On Thu, Sep 14, 2023 at 8:49 PM Stefan Hajnoczi <stefa...@redhat.com> wrote:
>
> On Thu, Sep 07, 2023 at 06:04:07AM -0700, Mattias Nissler wrote:
> > When DMA memory can't be directly accessed, as is the case when
> > running the device model in a separate process without shareable DMA
> > file descriptors, bounce buffering is used.
> >
> > It is not uncommon for device models to request mapping of several DMA
> > regions at the same time. Examples include:
> >  * net devices, e.g. when transmitting a packet that is split across
> >    several TX descriptors (observed with igb)

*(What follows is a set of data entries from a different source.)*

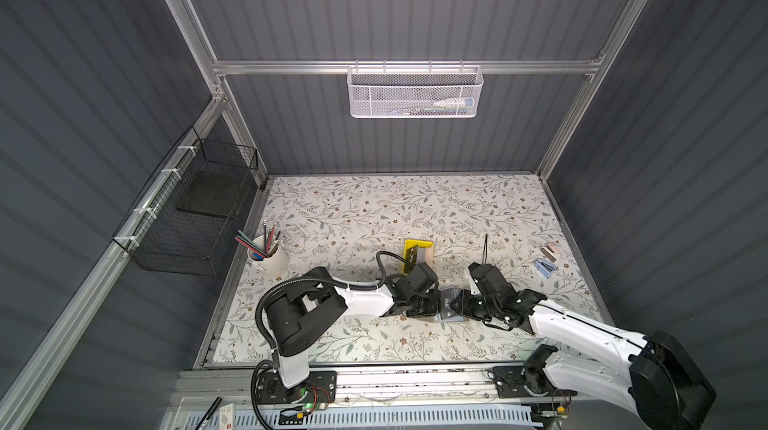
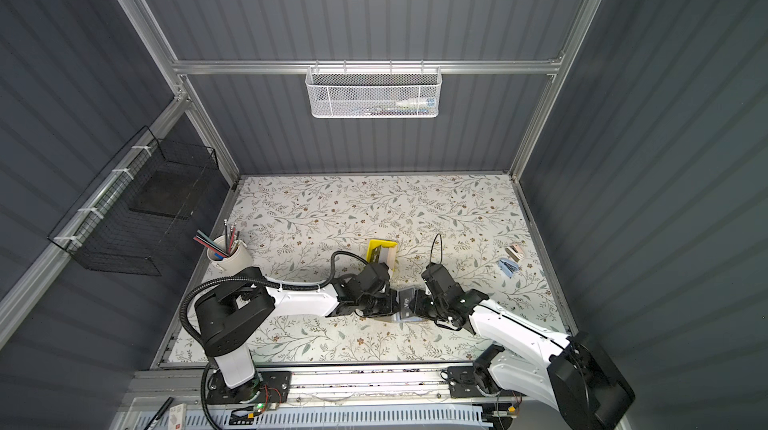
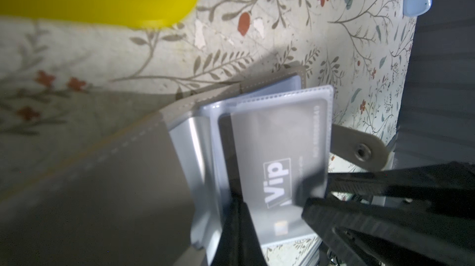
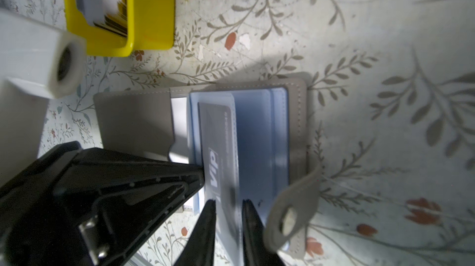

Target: Put the credit cards into the card holder

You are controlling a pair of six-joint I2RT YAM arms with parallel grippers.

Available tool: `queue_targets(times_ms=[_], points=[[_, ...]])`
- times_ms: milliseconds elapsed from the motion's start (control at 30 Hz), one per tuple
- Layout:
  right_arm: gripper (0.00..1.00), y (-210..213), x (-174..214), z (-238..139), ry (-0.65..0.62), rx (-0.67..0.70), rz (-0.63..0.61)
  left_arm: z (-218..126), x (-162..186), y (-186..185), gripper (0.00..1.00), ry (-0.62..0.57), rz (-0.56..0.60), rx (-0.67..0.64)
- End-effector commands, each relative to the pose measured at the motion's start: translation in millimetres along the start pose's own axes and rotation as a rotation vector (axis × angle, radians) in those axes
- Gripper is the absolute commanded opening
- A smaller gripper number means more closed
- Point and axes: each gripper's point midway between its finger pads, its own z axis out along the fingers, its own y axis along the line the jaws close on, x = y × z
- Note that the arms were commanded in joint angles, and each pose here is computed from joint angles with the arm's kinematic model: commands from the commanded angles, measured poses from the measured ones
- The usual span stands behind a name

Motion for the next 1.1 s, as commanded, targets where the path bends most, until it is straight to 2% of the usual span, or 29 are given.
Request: queue_targets(times_ms=[0,300,567,833,1067], points=[[0.22,6,-4,-3,-0.024,-0.032,-0.017,2,5,0,0.04,0.013,-0.008,0.011],[0.23,18,-10,-3,-0.02,-0.04,-0.04,-18,-6,-18,0.11,-0.049,-0.008,0.072],[0.29,30,-17,-5,-0.027,-0.025,-0.072,-48,-22,-20,0.2,-0.114,-0.025,0.124],[0.31,52,-15,1,-0.007,-0.017,-0.12,-102,-47,-13,0.21,-0.259,-0.02,0.252],[0.33,82,-8,16,0.019,-0.009,-0.186,-144,-56,4,0.2,-0.354,0.011,0.183]])
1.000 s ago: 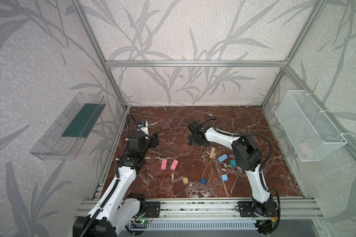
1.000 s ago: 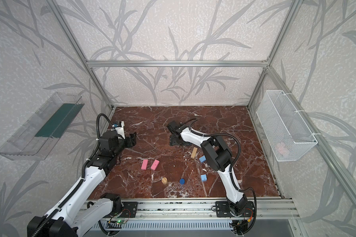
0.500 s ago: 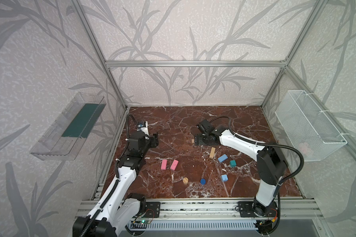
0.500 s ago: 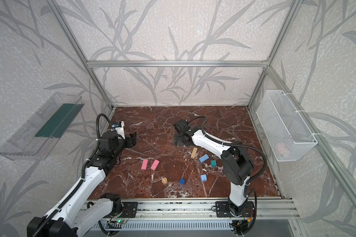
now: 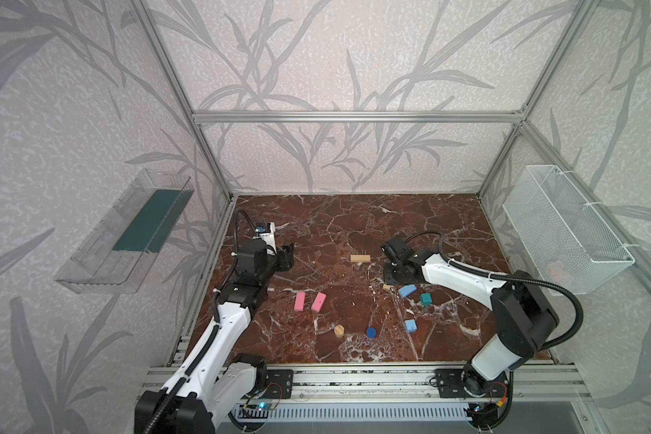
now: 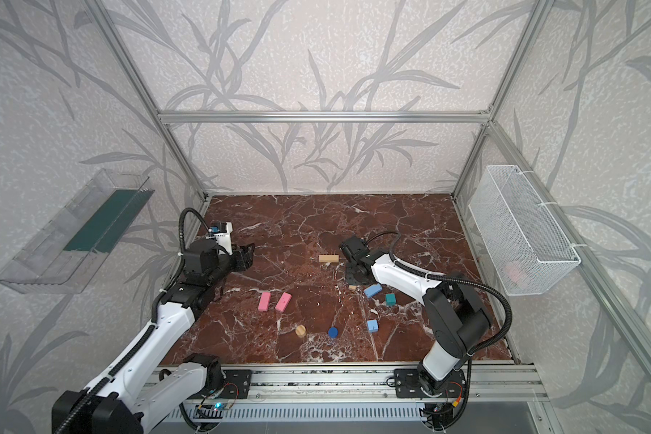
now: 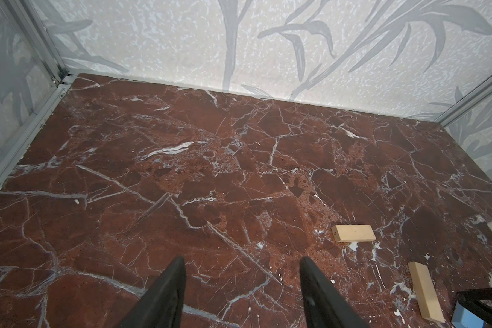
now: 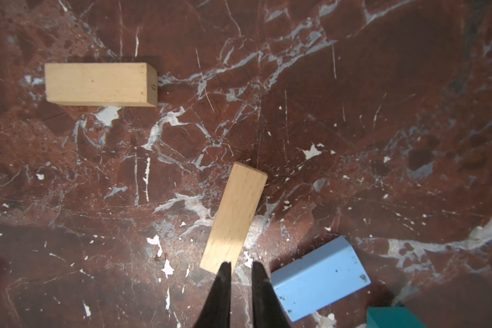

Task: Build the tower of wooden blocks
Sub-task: 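Lower the right gripper over the second plain wood bar and align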

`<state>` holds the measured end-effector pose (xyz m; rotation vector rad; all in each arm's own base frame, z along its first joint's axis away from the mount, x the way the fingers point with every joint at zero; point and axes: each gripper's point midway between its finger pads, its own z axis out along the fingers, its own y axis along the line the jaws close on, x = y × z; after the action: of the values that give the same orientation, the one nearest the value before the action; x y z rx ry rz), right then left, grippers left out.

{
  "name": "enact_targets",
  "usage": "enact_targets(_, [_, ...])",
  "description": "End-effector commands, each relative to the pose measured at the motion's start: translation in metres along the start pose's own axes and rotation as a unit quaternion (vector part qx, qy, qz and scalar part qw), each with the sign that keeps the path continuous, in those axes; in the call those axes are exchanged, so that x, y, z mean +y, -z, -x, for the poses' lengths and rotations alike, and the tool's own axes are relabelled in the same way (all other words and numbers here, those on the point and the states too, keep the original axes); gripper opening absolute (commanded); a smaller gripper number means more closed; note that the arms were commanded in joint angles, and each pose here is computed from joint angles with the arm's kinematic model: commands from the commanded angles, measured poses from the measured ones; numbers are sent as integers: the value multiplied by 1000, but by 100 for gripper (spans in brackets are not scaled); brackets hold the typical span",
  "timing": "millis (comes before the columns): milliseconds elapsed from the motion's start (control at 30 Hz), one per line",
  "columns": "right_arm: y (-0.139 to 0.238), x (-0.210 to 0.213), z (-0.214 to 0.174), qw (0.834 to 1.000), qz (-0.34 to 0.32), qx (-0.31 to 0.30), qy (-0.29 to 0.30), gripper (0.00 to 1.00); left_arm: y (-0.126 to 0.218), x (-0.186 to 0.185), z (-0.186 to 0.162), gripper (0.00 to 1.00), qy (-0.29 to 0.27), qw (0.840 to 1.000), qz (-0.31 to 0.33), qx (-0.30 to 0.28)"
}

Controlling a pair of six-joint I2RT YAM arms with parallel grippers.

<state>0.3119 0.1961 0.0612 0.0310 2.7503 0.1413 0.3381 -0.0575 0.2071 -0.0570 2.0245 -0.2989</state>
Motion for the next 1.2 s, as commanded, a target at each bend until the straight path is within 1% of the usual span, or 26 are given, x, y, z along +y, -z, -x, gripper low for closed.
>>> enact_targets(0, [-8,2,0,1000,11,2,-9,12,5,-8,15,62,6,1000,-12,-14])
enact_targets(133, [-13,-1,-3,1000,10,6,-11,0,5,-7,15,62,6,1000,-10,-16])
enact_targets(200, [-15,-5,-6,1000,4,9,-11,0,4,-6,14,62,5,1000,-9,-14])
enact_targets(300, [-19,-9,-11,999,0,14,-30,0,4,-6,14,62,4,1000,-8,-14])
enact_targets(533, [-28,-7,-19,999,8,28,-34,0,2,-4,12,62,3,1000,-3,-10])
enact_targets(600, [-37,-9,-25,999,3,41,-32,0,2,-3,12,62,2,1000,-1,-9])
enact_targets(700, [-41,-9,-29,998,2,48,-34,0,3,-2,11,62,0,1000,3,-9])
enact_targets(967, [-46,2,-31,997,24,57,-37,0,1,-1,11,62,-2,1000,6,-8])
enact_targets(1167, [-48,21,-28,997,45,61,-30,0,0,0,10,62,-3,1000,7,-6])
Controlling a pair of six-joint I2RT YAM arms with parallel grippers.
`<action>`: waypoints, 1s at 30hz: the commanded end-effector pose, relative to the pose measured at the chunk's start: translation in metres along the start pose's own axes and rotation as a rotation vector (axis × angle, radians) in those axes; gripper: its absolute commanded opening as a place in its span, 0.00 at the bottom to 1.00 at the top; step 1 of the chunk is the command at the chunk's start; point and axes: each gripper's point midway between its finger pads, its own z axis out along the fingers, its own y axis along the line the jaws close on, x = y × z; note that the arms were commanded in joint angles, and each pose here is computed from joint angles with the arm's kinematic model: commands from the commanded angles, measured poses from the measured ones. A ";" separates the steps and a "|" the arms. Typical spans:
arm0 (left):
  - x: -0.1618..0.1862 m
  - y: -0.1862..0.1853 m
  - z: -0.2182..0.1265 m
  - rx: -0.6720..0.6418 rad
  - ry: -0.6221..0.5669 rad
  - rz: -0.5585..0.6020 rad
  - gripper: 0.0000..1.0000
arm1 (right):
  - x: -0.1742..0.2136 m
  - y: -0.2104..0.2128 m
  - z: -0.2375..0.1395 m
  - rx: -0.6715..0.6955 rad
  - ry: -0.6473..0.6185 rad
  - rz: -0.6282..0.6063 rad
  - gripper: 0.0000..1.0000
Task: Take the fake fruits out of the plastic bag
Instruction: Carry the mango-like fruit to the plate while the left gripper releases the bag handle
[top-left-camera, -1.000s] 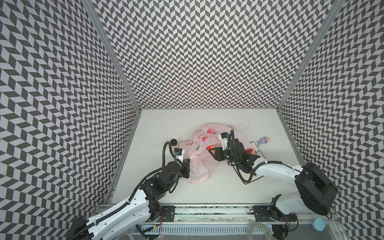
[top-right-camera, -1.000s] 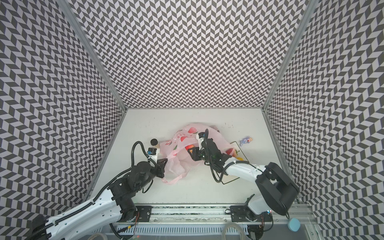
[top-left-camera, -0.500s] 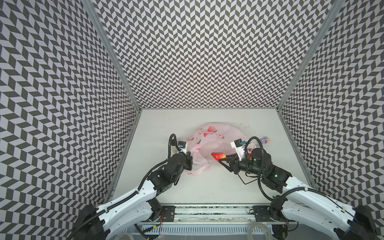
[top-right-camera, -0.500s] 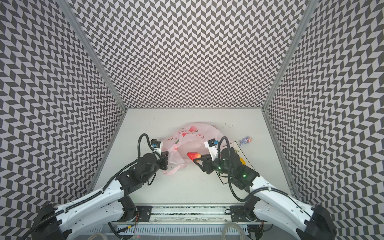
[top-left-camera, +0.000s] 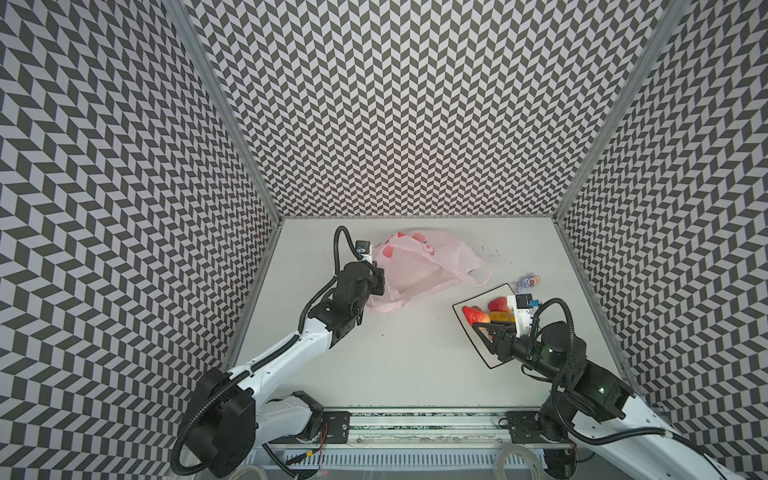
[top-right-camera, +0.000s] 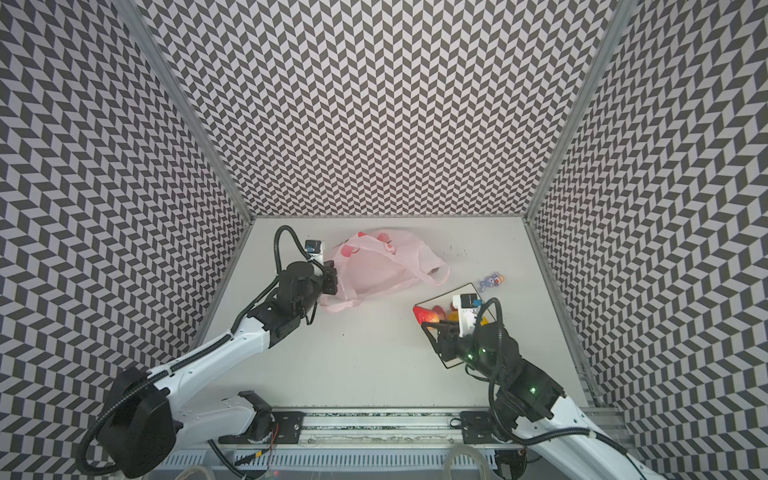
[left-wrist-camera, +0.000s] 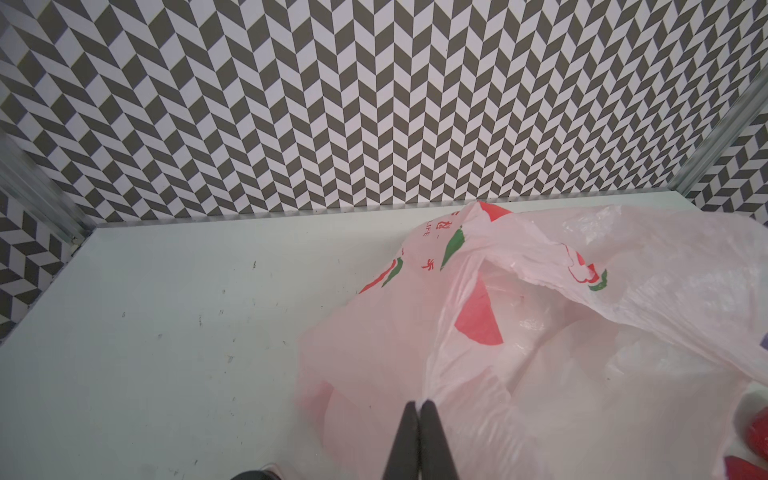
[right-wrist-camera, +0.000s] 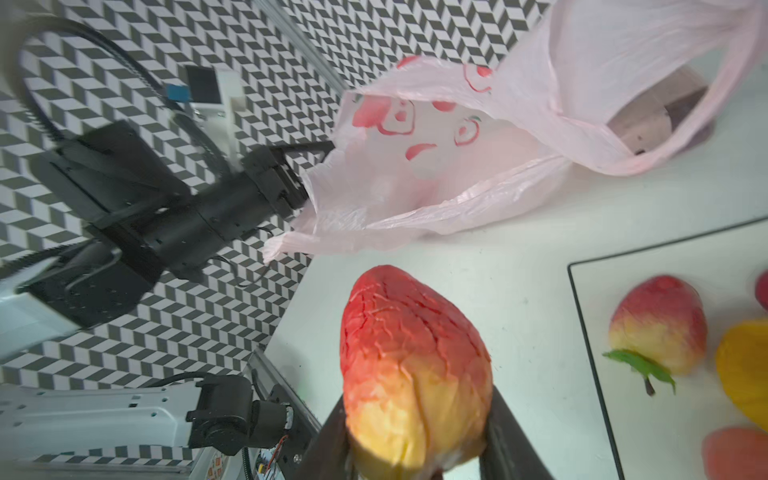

> >  * USB host controllers, when handling a packet with multiple data TRBs
> >    (observed with xhci)
> >
> > Previously, qemu only provided a single bounce buffer per AddressSpace
> > and would fail DMA map requests while the buffer was already in use. In
> > turn, this would cause DMA failures that ultimately manifest as hardware
> > errors from the guest perspective.
> >
> > This change allocates DMA bounce buffers dynamically instead of
> > supporting only a single buffer. Thus, multiple DMA mappings work
> > correctly also when RAM can't be mmap()-ed.
> >
> > The total bounce buffer allocation size is limited individually for each
> > AddressSpace. The default limit is 4096 bytes, matching the previous
> > maximum buffer size. A new x-max-bounce-buffer-size parameter is
> > provided to configure the limit for PCI devices.
> >
> > Signed-off-by: Mattias Nissler <mniss...@rivosinc.com>
> > ---
> >  hw/pci/pci.c                |  8 ++++
> >  include/exec/memory.h       | 14 ++----
> >  include/hw/pci/pci_device.h |  3 ++
> >  softmmu/memory.c            |  3 +-
> >  softmmu/physmem.c           | 94 +++++++++++++++++++++++++------------
> >  5 files changed, 80 insertions(+), 42 deletions(-)
> >
> > diff --git a/hw/pci/pci.c b/hw/pci/pci.c
> > index 881d774fb6..8c4541b394 100644
> > --- a/hw/pci/pci.c
> > +++ b/hw/pci/pci.c
> > @@ -85,6 +85,8 @@ static Property pci_props[] = {
> >                      QEMU_PCIE_ERR_UNC_MASK_BITNR, true),
> >      DEFINE_PROP_BIT("x-pcie-ari-nextfn-1", PCIDevice, cap_present,
> >                      QEMU_PCIE_ARI_NEXTFN_1_BITNR, false),
> > +    DEFINE_PROP_SIZE("x-max-bounce-buffer-size", PCIDevice,
> > +                     max_bounce_buffer_size, 4096),
> >      DEFINE_PROP_END_OF_LIST()
> >  };
> >
> > @@ -1208,6 +1210,8 @@ static PCIDevice *do_pci_register_device(PCIDevice 
> > *pci_dev,
> >                         "bus master container", UINT64_MAX);
> >      address_space_init(&pci_dev->bus_master_as,
> >                         &pci_dev->bus_master_container_region, 
> > pci_dev->name);
> > +    pci_dev->bus_master_as.max_bounce_buffer_size =
> > +        pci_dev->max_bounce_buffer_size;
> >
> >      if (phase_check(PHASE_MACHINE_READY)) {
> >          pci_init_bus_master(pci_dev);
> > @@ -2664,6 +2668,10 @@ static void pci_device_class_init(ObjectClass 
> > *klass, void *data)
> >      k->unrealize = pci_qdev_unrealize;
> >      k->bus_type = TYPE_PCI_BUS;
> >      device_class_set_props(k, pci_props);
> > +    object_class_property_set_description(
> > +        klass, "x-max-bounce-buffer-size",
> > +        "Maximum buffer size allocated for bounce buffers used for mapped "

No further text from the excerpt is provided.